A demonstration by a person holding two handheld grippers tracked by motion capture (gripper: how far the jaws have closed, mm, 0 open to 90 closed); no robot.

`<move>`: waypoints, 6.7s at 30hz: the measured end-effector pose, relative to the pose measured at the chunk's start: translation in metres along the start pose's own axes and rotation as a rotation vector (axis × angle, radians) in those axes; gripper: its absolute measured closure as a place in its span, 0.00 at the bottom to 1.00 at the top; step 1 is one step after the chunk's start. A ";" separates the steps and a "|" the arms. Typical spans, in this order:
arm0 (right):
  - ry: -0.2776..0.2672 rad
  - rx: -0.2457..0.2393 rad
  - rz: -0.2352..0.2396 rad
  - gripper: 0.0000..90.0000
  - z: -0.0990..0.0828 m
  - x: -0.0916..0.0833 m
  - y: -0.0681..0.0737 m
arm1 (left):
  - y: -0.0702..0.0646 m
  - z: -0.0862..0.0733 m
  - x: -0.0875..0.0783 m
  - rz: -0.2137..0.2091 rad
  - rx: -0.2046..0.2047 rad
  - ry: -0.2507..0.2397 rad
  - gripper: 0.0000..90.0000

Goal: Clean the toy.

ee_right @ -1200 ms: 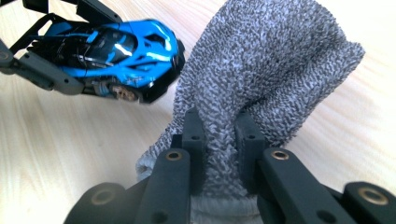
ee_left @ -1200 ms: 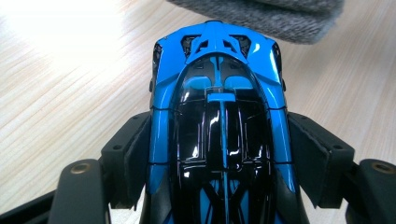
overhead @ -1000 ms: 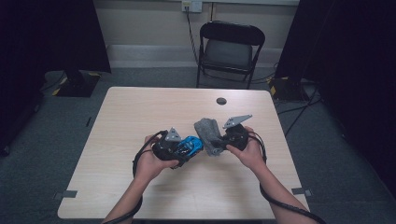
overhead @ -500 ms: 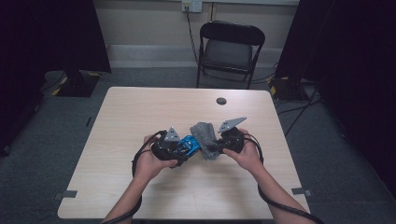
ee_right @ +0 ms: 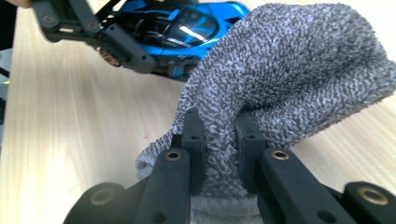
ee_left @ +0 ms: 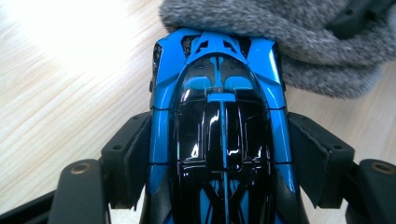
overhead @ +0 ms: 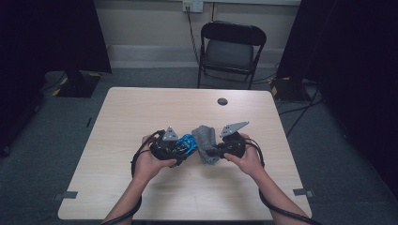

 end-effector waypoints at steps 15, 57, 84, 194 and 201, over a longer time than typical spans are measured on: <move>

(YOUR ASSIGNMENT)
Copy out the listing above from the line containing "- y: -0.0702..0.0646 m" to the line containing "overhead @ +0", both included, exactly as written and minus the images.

(REPLY)
  - y: -0.0702..0.0646 m
  - z: -0.0862..0.0733 m
  - x: -0.0875..0.0783 m
  - rz: -0.2137..0.2091 rad
  - rx: -0.2046..0.2047 rad
  - ry: -0.2507..0.2397 rad
  - gripper: 0.0000..90.0000

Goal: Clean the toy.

ee_right @ -1200 ms: 
ee_left @ -1200 ms: 
overhead @ -1000 ms: 
overhead @ -500 ms: 
ee_right @ +0 ms: 
ee_left @ +0 ms: 
overhead @ +0 ms: 

The complete output has now been given.